__Data records__:
###
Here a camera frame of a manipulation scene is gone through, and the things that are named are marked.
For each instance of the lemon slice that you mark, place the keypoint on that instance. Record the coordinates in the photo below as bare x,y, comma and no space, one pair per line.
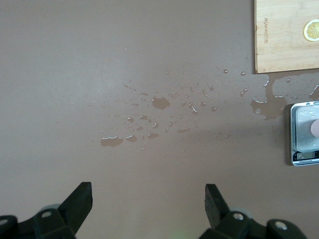
312,31

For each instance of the pink cup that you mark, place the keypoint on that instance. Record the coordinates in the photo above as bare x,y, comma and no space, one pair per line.
316,128

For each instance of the wooden cutting board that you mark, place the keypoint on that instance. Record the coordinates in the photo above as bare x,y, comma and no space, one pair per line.
281,49

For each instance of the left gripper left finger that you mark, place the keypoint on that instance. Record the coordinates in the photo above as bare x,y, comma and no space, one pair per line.
49,224

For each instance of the digital kitchen scale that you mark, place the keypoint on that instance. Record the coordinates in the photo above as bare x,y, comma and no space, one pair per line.
302,134

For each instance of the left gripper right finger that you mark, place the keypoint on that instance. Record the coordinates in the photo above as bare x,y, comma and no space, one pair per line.
224,224

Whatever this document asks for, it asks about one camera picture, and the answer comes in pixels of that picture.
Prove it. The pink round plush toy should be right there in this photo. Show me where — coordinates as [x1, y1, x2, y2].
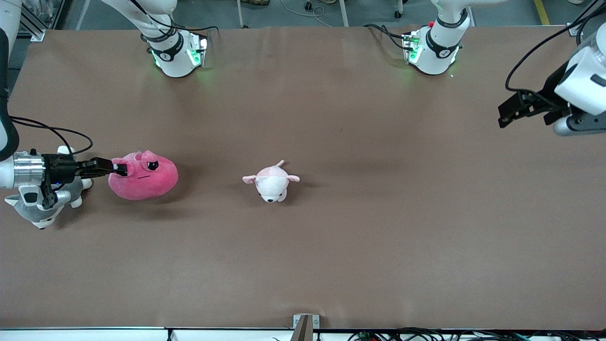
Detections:
[108, 151, 179, 200]

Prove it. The grey white husky plush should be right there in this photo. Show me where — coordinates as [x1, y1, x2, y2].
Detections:
[5, 146, 93, 230]

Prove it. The metal connector box green light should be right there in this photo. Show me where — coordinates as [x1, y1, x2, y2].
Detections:
[187, 37, 209, 68]
[402, 31, 423, 64]

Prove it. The white side table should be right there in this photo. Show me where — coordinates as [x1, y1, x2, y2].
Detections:
[0, 326, 606, 341]

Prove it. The white pink plush dog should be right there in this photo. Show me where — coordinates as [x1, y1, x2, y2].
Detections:
[242, 160, 301, 203]

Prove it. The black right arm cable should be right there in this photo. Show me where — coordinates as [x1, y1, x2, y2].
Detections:
[9, 116, 94, 157]

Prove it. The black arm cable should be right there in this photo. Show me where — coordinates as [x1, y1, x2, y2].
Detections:
[9, 116, 94, 157]
[505, 5, 606, 95]

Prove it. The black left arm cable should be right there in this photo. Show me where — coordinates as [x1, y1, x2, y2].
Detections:
[505, 5, 606, 95]

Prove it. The aluminium corner frame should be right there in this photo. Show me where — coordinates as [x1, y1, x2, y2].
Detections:
[19, 0, 46, 42]
[568, 0, 606, 37]

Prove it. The black base cable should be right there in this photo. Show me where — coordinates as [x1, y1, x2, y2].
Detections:
[364, 24, 408, 50]

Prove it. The pale floor cable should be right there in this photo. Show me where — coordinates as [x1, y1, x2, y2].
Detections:
[279, 0, 334, 27]

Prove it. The black cable bundle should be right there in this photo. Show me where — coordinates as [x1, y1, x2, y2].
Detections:
[348, 327, 606, 341]

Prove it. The aluminium camera mount post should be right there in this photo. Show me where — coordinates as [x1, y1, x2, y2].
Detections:
[293, 314, 321, 341]

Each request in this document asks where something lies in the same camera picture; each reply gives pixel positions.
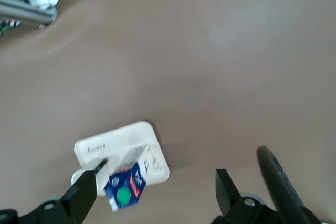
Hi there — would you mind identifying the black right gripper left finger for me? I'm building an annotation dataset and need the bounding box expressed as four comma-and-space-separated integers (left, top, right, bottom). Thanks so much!
0, 168, 98, 224

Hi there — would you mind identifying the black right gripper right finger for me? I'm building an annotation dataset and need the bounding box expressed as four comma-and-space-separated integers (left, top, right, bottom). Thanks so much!
211, 168, 283, 224

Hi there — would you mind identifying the blue milk carton green cap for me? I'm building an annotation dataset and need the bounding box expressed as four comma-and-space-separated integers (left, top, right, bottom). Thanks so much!
104, 146, 151, 212

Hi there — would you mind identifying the white rectangular tray script print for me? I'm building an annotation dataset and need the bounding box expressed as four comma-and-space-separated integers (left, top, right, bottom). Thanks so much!
73, 121, 170, 190

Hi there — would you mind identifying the aluminium profile post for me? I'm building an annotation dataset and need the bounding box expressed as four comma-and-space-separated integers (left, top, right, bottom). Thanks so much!
0, 0, 58, 27

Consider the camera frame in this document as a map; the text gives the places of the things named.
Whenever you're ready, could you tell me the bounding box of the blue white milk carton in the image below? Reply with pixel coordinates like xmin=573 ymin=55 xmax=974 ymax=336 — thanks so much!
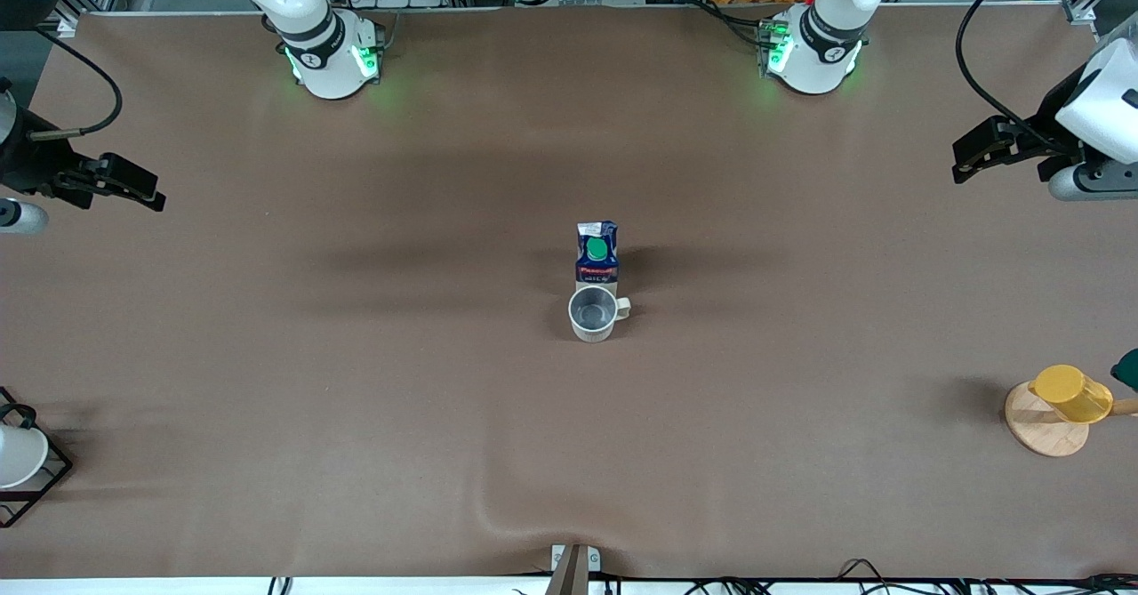
xmin=575 ymin=221 xmax=621 ymax=292

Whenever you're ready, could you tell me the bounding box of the round wooden stand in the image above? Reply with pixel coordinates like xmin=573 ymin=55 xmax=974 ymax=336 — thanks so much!
xmin=1006 ymin=382 xmax=1138 ymax=458

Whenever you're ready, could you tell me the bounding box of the black wire rack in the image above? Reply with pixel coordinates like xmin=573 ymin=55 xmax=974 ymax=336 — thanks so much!
xmin=0 ymin=387 xmax=74 ymax=528

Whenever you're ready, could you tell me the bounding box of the yellow plastic cup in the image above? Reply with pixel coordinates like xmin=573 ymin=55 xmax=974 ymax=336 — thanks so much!
xmin=1029 ymin=365 xmax=1114 ymax=424

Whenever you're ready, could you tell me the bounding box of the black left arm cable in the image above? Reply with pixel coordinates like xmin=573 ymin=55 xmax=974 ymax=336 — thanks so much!
xmin=956 ymin=0 xmax=1087 ymax=148

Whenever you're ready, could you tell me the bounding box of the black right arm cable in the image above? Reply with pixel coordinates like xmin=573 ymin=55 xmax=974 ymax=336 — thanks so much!
xmin=27 ymin=28 xmax=123 ymax=142

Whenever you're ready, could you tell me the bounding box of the beige ceramic mug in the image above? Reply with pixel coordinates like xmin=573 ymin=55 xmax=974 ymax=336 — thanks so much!
xmin=568 ymin=285 xmax=633 ymax=343

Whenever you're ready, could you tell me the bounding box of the brown table cover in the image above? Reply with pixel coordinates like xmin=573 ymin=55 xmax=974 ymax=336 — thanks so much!
xmin=0 ymin=4 xmax=1138 ymax=580

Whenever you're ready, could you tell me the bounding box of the grey metal table bracket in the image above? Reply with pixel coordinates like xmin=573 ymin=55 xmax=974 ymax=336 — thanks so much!
xmin=546 ymin=543 xmax=602 ymax=595

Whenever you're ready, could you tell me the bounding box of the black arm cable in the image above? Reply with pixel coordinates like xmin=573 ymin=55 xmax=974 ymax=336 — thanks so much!
xmin=27 ymin=28 xmax=123 ymax=142
xmin=956 ymin=0 xmax=1087 ymax=148

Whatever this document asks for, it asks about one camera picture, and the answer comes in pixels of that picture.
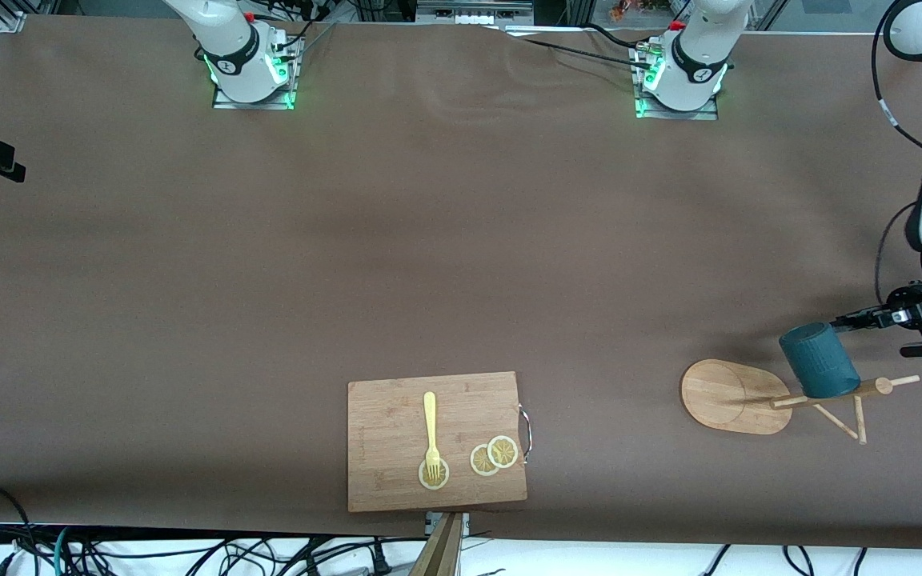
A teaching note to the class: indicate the teal cup yellow inside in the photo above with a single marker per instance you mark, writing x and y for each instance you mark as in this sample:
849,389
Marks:
821,364

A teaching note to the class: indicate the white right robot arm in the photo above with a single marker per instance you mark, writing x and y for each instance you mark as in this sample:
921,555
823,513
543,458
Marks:
225,40

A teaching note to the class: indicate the wooden cup rack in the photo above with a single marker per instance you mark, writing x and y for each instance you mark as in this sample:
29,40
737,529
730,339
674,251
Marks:
725,396

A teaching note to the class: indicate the orange plastic toy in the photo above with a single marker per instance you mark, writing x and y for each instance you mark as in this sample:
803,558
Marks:
625,10

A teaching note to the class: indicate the lemon slice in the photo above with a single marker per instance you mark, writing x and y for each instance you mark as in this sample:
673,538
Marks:
442,476
479,462
503,452

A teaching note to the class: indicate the yellow plastic fork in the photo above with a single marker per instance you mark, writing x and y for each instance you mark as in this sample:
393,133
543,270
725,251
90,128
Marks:
430,416

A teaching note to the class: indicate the wooden cutting board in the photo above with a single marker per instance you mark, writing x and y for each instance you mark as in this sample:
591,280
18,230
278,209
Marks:
389,432

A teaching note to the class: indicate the wooden beam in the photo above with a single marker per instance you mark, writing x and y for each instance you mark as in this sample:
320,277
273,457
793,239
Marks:
441,552

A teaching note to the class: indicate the white power strip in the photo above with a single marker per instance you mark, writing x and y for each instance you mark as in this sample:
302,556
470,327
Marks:
473,14

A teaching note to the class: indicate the black power plug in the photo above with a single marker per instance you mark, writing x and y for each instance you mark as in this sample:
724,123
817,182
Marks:
381,564

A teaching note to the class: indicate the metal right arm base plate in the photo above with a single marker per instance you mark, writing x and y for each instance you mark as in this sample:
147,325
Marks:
###
__Exercise requirements__:
Within the data above, how many lines contain the word "frame"? Write only the number.

__Answer section__:
3